Task description: Tell how many lines in the data contain the string "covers", using a single number as the whole reply.

Data provided:
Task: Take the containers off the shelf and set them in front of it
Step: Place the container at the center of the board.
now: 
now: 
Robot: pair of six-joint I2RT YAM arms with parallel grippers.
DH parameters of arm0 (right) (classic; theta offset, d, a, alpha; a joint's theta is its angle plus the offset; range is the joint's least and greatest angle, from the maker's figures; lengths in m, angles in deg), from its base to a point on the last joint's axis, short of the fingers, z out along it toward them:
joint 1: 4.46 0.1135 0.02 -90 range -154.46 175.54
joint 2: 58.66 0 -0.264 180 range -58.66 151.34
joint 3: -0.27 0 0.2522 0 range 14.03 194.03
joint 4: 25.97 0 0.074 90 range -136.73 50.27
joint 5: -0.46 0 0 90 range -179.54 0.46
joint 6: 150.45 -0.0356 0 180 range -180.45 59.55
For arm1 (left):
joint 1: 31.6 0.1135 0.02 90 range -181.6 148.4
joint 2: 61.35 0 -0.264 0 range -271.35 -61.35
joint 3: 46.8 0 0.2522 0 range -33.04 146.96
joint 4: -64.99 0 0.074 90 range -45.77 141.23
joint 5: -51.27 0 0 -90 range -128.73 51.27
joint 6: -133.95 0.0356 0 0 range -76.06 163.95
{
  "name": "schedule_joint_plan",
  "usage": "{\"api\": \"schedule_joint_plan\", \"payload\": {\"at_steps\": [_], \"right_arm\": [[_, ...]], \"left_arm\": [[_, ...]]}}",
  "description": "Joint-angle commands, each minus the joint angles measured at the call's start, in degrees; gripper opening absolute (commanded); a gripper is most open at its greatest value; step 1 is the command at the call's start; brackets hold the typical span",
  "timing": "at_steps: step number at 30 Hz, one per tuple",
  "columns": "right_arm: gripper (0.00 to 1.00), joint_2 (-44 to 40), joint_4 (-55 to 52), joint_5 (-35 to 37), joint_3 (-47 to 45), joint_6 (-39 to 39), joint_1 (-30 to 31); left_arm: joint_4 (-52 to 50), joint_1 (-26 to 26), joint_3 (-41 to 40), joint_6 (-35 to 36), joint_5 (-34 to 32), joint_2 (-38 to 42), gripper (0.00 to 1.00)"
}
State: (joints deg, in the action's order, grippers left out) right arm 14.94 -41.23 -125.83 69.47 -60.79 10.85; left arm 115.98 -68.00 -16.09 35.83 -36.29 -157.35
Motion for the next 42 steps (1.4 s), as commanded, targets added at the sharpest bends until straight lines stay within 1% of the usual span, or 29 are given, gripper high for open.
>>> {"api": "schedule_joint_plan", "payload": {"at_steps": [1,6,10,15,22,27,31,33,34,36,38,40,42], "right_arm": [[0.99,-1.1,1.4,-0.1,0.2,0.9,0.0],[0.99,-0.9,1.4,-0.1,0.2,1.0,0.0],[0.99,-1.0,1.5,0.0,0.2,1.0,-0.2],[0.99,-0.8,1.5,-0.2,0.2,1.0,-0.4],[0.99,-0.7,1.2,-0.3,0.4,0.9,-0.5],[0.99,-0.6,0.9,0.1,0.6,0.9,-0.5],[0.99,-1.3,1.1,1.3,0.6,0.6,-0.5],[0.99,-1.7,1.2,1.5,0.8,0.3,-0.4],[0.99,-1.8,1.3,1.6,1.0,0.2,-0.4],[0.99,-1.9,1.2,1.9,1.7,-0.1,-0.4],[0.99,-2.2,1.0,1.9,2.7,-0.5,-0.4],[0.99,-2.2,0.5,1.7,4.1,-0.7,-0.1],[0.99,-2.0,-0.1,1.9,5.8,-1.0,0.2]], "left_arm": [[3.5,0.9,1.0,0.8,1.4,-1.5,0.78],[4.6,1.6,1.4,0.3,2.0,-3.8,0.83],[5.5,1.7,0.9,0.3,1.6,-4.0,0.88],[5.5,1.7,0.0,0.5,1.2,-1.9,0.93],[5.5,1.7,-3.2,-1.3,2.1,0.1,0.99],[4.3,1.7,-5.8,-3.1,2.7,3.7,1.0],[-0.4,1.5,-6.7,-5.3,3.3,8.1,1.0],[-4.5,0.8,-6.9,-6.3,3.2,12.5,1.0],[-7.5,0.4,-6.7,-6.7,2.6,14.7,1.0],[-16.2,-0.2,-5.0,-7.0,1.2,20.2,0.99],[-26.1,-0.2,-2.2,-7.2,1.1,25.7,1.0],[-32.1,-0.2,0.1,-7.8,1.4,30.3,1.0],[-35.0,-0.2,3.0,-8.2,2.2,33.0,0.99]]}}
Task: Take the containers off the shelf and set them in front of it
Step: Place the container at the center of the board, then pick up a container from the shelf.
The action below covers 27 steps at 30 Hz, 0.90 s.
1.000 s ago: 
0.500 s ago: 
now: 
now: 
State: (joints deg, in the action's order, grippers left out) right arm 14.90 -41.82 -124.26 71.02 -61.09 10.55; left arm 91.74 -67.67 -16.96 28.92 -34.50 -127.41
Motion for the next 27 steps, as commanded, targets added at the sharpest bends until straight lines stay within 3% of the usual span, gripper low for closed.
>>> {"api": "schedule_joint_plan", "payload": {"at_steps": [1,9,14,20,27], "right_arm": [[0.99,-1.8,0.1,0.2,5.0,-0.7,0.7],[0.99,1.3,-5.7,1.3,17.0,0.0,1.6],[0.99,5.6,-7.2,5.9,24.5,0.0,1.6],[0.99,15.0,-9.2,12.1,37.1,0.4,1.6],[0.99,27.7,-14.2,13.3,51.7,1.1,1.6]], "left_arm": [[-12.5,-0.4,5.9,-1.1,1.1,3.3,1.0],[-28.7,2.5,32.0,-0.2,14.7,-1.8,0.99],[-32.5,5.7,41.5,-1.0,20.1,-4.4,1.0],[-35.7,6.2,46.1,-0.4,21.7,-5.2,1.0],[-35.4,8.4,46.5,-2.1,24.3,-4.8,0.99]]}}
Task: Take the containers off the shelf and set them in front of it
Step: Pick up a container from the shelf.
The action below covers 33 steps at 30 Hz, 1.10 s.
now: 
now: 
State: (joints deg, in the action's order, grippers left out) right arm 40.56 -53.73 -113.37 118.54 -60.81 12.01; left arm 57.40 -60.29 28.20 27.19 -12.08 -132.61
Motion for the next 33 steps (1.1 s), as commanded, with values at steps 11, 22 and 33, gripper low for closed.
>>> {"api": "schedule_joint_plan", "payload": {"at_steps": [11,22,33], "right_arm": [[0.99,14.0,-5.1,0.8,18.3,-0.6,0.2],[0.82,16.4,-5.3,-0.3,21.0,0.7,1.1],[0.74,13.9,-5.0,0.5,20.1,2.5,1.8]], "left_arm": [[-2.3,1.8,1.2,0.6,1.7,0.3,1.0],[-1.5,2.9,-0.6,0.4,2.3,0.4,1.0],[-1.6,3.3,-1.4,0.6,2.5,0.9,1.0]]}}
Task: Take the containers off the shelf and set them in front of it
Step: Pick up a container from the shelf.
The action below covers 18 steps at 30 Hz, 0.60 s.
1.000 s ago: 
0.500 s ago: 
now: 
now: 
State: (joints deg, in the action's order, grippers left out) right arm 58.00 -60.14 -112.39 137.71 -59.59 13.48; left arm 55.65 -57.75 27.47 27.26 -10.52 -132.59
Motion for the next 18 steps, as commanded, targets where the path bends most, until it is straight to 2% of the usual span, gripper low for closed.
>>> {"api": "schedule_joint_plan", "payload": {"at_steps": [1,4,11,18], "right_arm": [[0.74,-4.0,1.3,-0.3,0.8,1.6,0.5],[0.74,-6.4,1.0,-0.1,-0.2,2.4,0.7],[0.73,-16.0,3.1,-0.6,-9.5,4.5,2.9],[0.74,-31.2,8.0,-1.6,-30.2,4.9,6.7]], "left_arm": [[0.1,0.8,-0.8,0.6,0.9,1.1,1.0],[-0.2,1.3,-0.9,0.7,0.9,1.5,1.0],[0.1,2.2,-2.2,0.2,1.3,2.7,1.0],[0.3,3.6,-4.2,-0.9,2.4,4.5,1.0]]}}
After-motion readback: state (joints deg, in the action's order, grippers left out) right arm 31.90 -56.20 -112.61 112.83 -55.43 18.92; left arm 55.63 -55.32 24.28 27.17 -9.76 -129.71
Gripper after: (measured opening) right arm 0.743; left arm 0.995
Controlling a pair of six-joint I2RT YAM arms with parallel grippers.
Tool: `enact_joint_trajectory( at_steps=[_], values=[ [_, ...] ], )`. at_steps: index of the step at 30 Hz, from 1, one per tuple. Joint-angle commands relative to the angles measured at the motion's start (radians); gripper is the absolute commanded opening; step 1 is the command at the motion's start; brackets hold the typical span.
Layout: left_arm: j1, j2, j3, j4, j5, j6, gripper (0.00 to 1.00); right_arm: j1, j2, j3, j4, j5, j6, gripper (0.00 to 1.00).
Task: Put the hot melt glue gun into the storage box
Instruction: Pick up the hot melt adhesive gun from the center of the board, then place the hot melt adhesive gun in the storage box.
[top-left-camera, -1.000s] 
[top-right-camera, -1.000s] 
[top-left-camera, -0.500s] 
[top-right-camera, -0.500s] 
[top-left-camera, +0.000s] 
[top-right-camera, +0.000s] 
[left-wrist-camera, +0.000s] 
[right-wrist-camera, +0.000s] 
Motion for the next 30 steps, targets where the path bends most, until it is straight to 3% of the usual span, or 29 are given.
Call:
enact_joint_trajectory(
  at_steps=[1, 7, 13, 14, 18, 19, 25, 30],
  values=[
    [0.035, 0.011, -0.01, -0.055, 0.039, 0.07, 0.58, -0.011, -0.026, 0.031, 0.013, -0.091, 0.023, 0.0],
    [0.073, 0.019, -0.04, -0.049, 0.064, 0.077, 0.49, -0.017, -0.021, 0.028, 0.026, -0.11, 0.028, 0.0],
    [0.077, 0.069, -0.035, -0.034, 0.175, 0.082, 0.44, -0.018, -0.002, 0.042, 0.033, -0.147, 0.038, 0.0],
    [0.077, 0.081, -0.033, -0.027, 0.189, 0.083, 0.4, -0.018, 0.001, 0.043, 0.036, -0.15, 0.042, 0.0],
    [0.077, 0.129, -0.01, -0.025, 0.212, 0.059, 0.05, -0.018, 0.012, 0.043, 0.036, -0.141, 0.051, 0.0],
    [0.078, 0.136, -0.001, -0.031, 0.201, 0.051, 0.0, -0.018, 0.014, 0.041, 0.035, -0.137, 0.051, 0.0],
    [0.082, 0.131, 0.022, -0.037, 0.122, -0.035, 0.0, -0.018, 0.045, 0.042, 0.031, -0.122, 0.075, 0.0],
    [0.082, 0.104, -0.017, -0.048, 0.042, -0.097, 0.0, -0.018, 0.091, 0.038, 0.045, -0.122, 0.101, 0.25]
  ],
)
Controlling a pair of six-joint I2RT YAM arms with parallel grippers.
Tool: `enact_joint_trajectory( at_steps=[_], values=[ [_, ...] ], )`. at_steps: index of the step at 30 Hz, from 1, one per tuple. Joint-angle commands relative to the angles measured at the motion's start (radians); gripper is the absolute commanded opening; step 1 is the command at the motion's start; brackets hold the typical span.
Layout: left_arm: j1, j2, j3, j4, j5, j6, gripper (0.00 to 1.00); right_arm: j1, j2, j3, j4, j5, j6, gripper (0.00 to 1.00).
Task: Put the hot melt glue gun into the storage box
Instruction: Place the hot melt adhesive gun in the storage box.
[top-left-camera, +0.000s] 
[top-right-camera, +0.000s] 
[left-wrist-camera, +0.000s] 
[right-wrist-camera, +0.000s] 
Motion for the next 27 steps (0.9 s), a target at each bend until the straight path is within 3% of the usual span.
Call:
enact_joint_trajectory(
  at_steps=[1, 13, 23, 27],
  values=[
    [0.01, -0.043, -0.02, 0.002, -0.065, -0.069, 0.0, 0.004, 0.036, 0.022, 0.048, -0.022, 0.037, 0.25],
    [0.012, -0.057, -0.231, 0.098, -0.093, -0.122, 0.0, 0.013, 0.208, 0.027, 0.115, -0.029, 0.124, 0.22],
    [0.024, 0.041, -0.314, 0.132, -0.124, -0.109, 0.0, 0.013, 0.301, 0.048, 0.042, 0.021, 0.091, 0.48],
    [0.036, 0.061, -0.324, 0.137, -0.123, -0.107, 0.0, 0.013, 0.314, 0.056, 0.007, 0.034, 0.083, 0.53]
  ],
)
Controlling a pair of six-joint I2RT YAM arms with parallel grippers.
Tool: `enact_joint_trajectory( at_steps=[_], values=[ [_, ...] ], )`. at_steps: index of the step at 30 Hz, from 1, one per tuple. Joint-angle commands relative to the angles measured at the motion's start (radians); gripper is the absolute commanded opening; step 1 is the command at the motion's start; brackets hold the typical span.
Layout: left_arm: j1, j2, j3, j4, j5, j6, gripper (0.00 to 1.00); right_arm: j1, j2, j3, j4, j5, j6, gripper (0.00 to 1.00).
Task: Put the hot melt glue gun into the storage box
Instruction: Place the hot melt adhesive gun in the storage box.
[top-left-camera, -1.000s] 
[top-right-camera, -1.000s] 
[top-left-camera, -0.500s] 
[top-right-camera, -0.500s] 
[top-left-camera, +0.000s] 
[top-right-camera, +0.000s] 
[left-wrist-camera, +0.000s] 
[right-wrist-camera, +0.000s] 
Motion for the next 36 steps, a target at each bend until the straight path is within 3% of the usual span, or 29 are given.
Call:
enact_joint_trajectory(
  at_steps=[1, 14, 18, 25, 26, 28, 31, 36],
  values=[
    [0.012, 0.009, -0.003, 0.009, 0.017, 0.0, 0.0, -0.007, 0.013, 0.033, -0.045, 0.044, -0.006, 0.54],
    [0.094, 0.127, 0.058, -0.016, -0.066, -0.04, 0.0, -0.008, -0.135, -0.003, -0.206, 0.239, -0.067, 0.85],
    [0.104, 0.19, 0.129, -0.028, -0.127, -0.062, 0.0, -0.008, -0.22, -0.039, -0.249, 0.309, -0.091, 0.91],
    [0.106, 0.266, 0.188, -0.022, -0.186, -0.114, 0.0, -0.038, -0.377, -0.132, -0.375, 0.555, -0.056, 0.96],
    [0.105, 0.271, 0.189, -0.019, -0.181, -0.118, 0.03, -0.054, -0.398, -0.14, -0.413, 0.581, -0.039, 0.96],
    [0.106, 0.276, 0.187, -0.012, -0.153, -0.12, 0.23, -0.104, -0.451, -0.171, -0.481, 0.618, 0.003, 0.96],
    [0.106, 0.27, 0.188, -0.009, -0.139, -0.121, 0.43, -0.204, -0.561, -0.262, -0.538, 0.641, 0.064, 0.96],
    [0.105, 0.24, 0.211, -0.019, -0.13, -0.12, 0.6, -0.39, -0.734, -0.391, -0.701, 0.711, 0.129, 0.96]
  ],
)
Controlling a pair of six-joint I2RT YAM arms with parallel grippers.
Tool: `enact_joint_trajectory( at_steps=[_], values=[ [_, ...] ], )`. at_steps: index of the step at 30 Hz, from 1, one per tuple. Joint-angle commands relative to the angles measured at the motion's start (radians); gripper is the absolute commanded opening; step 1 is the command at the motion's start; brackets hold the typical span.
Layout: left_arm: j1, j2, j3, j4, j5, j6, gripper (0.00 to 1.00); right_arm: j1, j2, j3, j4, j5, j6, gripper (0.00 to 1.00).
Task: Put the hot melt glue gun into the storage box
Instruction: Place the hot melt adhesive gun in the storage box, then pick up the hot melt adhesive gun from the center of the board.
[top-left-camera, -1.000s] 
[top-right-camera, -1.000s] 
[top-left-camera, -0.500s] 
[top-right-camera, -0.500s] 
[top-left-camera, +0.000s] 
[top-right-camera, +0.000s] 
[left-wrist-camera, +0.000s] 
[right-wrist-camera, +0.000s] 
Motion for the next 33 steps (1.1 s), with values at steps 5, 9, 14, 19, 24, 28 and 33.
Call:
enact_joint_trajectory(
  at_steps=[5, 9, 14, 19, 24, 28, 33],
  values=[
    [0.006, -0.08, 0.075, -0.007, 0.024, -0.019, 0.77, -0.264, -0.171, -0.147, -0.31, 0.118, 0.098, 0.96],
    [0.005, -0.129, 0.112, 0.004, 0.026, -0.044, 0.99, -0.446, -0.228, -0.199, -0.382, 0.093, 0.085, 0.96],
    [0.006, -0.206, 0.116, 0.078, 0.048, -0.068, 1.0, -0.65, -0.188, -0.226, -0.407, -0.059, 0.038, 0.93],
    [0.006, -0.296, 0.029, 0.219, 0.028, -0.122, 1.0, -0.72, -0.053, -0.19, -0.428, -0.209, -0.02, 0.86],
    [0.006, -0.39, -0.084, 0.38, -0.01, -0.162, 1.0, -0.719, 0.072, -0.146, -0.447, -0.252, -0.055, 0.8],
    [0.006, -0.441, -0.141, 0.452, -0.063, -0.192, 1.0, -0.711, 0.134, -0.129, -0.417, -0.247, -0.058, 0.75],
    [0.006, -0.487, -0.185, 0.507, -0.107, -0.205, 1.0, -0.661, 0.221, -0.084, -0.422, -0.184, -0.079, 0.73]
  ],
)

Solution for this task: 3